Print out each entry below exactly; do not carry over any image.

.....

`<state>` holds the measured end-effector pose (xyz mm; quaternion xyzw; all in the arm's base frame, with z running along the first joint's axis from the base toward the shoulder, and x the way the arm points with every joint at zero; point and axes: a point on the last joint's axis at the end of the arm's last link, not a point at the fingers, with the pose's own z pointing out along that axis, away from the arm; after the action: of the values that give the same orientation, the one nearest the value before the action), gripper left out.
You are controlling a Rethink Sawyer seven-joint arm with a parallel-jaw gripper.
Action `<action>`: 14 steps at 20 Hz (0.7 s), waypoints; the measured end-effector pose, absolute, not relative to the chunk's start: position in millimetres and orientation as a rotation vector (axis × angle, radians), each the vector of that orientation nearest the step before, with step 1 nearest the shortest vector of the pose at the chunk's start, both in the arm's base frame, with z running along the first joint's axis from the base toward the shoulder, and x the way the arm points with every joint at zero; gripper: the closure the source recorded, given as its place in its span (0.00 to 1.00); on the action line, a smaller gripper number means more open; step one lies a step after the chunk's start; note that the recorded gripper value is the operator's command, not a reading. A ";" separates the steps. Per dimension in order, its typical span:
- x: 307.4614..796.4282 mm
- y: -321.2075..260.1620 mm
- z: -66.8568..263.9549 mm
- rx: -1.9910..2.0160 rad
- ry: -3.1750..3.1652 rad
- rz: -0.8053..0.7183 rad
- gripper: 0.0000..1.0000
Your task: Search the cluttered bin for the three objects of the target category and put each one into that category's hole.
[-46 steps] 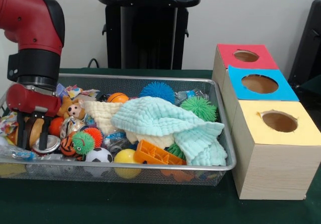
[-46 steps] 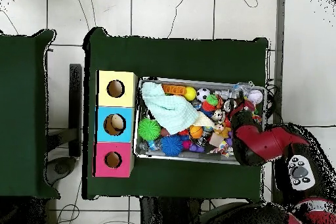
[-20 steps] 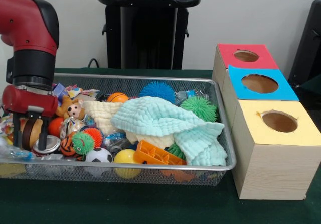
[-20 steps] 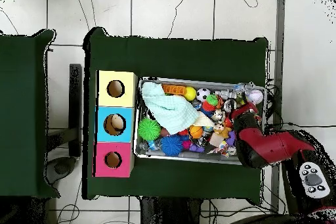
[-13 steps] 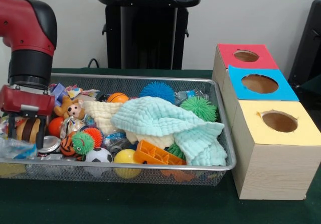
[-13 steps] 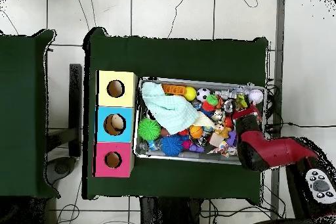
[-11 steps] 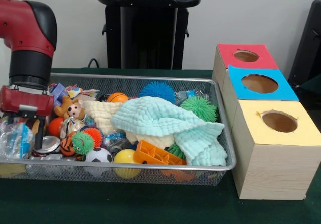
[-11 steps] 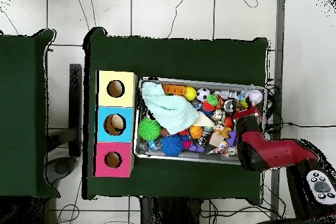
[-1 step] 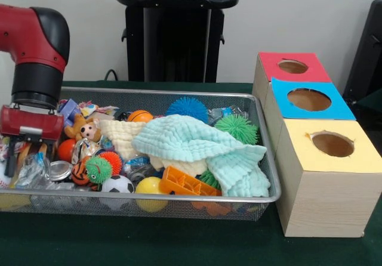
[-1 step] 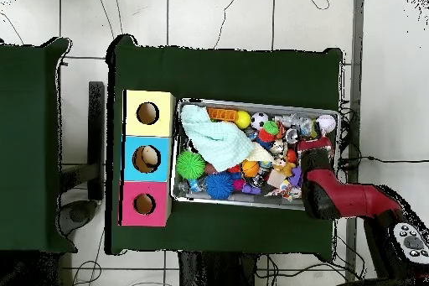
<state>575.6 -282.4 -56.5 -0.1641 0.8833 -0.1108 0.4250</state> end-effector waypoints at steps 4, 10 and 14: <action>577.0 -282.7 -58.3 -0.367 2.197 -0.252 0.00; 575.1 -281.8 -62.8 -0.341 2.195 -0.231 1.00; 571.4 -287.3 -63.7 -0.332 2.198 -0.235 1.00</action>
<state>571.4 -287.3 -63.7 -0.1334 0.8841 -0.0944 0.4378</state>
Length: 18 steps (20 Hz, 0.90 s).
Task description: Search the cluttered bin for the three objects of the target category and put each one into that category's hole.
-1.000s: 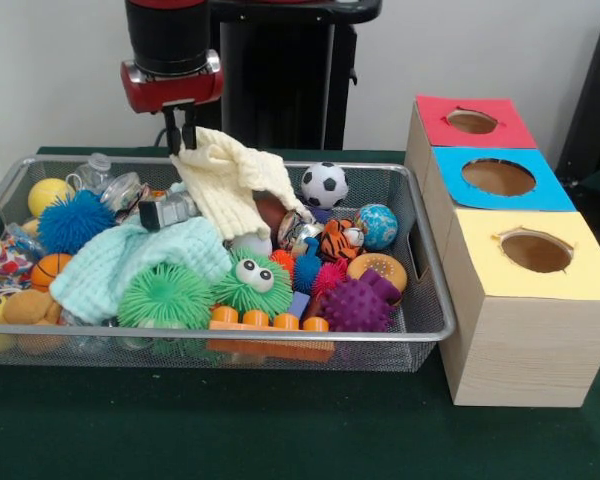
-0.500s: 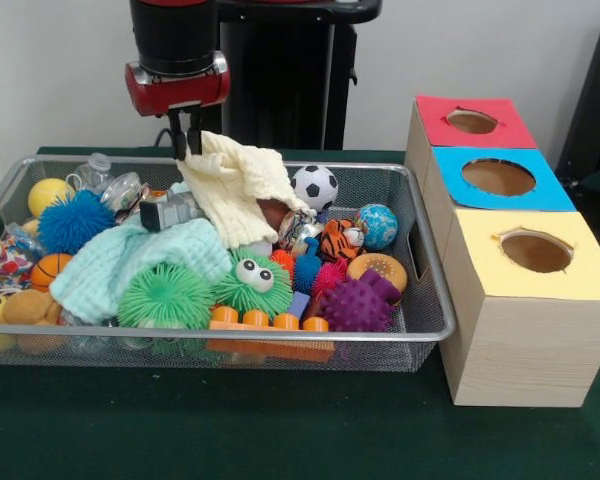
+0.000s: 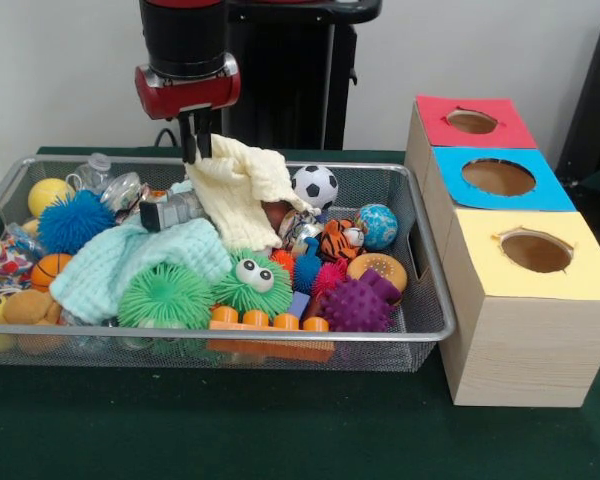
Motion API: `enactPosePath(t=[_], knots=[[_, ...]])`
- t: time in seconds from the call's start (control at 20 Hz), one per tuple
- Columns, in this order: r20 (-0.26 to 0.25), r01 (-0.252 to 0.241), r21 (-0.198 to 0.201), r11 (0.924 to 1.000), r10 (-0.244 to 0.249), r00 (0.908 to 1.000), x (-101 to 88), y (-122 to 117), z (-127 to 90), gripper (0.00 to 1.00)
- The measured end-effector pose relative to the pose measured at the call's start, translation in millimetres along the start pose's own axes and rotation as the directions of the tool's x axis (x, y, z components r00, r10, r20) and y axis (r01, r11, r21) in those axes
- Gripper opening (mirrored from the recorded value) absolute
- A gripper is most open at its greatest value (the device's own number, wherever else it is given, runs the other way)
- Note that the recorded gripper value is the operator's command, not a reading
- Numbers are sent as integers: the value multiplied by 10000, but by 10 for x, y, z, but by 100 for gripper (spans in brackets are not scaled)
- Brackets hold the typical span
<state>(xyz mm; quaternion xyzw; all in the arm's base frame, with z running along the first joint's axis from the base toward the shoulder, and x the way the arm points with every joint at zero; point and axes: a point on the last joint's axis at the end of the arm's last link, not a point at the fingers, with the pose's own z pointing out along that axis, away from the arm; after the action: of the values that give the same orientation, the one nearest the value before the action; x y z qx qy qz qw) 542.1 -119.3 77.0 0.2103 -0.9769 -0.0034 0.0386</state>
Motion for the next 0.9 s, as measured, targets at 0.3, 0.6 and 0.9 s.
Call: enactPosePath(t=[0.3, 0.6, 0.9], knots=[[1, 101, 2, 9999, -101, 9999, -34, 45, 0, 100], [8, 147, -3, 9999, -147, 9999, -50, 65, 0, 100], [20, 164, -23, 9999, -164, 9999, -58, 73, 3, 100]])
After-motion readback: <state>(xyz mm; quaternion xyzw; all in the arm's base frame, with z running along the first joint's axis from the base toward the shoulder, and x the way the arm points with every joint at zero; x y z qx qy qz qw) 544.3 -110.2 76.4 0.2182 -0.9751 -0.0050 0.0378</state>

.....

### Written response
`<state>` holds the measured end-effector pose (xyz mm; quaternion xyzw; all in the arm's base frame, with z running along the first joint's axis from the base toward the shoulder, and x the way the arm points with every joint at zero; point and axes: a point on the last joint's axis at the end of the arm's last link, not a point at the fingers, with the pose's own z pointing out along that axis, away from the arm; after the action: of the values that give the same orientation, the one nearest the value before the action), gripper left out.
You are controlling a Rethink Sawyer seven-joint arm with a parallel-jaw gripper.
Action `<action>`: 14 steps at 20 Hz (0.7 s), waypoints; the measured end-effector pose, absolute, not relative to the chunk's start: position in millimetres and orientation as a rotation vector (axis × angle, radians), each the vector of that orientation nearest the step before, with step 1 nearest the shortest vector of the pose at the chunk's start, both in the arm's base frame, with z running along the first joint's axis from the base toward the shoulder, and x the way the arm points with every joint at zero; gripper: the closure the source recorded, given as its place in its span (0.00 to 1.00); on the action line, a smaller gripper number means more open; step one lies a step after the chunk's start; note that the recorded gripper value is the operator's command, not a reading. A ";" separates the steps. Per dimension in order, its typical span:
- x: 307.4614..796.4282 mm
- y: -321.2075..260.1620 mm
- z: -66.8568..263.9549 mm
- rx: -1.9910..2.0160 rad
- ry: -3.1750..3.1652 rad
- rz: -0.8053..0.7183 rad
- gripper: 0.0000..1.0000
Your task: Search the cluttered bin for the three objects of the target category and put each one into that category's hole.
[-46 steps] 
[-46 steps] 
[-20 steps] 
[-20 steps] 
[-13 steps] 
[-13 steps] 
[-11 steps] 
[-11 steps] 
[-1 step] 
[-1 step] 
<state>575.6 -282.4 -56.5 -0.1641 0.8833 -0.1108 0.4250</state> end-effector waypoints at steps 4, 10 and 14: <action>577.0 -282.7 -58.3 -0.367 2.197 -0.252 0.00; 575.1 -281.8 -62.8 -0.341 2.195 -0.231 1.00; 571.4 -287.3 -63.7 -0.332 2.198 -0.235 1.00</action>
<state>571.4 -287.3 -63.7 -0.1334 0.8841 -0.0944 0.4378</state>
Length: 18 steps (20 Hz, 0.90 s).
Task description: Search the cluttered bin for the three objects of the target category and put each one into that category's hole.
-1.000s: 
-0.500s: 
+0.000s: 
Motion API: `enactPosePath(t=[_], knots=[[_, ...]])`
- t: time in seconds from the call's start (control at 20 Hz), one per tuple
- Columns, in this order: r20 (-0.26 to 0.25), r01 (-0.252 to 0.241), r21 (-0.198 to 0.201), r11 (0.924 to 1.000), r10 (-0.244 to 0.249), r00 (0.908 to 1.000), x (-101 to 88), y (-122 to 117), z (-127 to 90), gripper (0.00 to 1.00)
- The measured end-effector pose relative to the pose measured at the call's start, translation in millimetres along the start pose's own axes and rotation as the directions of the tool's x axis (x, y, z components r00, r10, r20) and y axis (r01, r11, r21) in those axes
- Gripper opening (mirrored from the recorded value) absolute
- A gripper is most open at its greatest value (the device's own number, wherever else it is given, runs the other way)
- Note that the recorded gripper value is the operator's command, not a reading
- Numbers are sent as integers: the value multiplied by 10000, but by 10 for x, y, z, but by 100 for gripper (spans in brackets are not scaled)
- Brackets hold the typical span
<state>(xyz mm; quaternion xyzw; all in the arm's base frame, with z running along the first joint's axis from the base toward the shoulder, and x the way the arm points with every joint at zero; point and axes: a point on the last joint's axis at the end of the arm's last link, not a point at the fingers, with the pose's own z pointing out along that axis, away from the arm; after the action: of the values that give the same orientation, the one nearest the value before the action; x y z qx qy qz qw) 542.1 -119.3 77.0 0.2103 -0.9769 -0.0034 0.0386</state>
Motion for the next 0.9 s, as measured, targets at 0.3, 0.6 and 0.9 s.
Call: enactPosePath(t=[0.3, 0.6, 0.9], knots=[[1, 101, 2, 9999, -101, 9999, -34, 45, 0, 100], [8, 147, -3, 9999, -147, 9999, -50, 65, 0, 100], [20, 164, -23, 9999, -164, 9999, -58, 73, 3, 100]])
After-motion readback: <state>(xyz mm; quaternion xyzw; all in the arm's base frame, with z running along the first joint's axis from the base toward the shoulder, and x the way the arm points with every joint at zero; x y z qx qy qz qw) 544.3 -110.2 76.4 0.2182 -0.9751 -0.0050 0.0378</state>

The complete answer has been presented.